◆ **BRIEF**
Using the material below, print the line that contains "<point>42,118</point>", the line that contains "<point>91,198</point>", and every line in between, exactly and nothing else.

---------------

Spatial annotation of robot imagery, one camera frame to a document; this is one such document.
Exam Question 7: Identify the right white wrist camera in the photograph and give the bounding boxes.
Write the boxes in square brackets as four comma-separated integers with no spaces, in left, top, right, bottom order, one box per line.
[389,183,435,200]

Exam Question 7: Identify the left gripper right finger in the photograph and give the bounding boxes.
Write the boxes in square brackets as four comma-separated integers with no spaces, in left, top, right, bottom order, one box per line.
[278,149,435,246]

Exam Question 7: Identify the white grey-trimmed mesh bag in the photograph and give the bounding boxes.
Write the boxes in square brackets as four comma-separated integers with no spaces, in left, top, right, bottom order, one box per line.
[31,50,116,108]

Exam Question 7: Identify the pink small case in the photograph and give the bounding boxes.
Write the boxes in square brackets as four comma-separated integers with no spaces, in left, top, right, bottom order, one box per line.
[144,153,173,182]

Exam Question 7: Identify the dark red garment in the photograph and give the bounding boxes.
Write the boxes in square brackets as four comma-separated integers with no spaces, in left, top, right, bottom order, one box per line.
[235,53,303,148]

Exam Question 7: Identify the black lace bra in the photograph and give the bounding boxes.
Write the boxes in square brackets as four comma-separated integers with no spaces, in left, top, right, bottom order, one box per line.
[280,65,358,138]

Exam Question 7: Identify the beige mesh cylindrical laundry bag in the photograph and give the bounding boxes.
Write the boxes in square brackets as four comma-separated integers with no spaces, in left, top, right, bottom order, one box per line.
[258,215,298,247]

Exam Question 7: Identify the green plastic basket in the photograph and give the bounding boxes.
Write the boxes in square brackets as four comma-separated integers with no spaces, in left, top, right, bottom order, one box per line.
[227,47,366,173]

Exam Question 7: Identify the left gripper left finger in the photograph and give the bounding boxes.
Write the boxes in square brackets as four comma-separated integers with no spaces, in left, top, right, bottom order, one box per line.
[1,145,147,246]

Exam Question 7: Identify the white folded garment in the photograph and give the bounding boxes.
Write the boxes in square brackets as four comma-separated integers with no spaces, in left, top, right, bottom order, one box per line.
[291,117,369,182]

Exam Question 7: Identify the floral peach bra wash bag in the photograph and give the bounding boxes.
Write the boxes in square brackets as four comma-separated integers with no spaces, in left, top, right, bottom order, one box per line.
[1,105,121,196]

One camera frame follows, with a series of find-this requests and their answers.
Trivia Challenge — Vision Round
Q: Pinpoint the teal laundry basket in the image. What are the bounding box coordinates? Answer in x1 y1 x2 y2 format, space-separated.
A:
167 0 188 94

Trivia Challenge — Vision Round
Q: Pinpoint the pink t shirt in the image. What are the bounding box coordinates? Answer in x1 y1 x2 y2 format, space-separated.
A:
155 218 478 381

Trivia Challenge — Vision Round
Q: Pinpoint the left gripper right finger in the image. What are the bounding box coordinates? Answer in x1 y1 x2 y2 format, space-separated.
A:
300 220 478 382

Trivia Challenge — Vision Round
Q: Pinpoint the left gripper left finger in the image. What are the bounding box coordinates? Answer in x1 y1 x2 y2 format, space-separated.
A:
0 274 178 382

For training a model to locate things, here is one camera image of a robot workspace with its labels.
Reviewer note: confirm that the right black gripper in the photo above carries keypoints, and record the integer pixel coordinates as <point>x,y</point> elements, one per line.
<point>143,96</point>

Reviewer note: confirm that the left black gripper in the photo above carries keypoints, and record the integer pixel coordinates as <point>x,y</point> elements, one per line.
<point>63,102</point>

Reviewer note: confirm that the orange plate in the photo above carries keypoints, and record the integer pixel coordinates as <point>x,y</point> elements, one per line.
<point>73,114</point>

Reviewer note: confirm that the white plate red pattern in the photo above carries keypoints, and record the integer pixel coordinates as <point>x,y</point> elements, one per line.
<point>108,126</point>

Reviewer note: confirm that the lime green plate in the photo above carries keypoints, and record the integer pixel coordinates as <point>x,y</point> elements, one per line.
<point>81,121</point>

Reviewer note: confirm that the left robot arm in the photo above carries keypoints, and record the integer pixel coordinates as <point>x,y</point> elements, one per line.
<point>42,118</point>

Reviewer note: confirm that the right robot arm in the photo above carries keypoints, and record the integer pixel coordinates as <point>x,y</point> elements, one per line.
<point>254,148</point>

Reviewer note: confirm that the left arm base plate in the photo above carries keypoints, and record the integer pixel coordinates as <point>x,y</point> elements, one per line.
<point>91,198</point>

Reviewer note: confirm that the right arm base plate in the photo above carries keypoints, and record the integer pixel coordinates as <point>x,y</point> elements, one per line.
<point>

---------------

◆ **RESPONSE TO THE TASK**
<point>42,118</point>

Reviewer note: confirm that the right robot arm in the photo above carries keypoints, and record the integer pixel coordinates as <point>x,y</point> elements, one per line.
<point>254,148</point>

Reviewer note: confirm that the left arm base plate in the photo above carries keypoints, and record the integer pixel coordinates as <point>x,y</point> elements, one per line.
<point>91,198</point>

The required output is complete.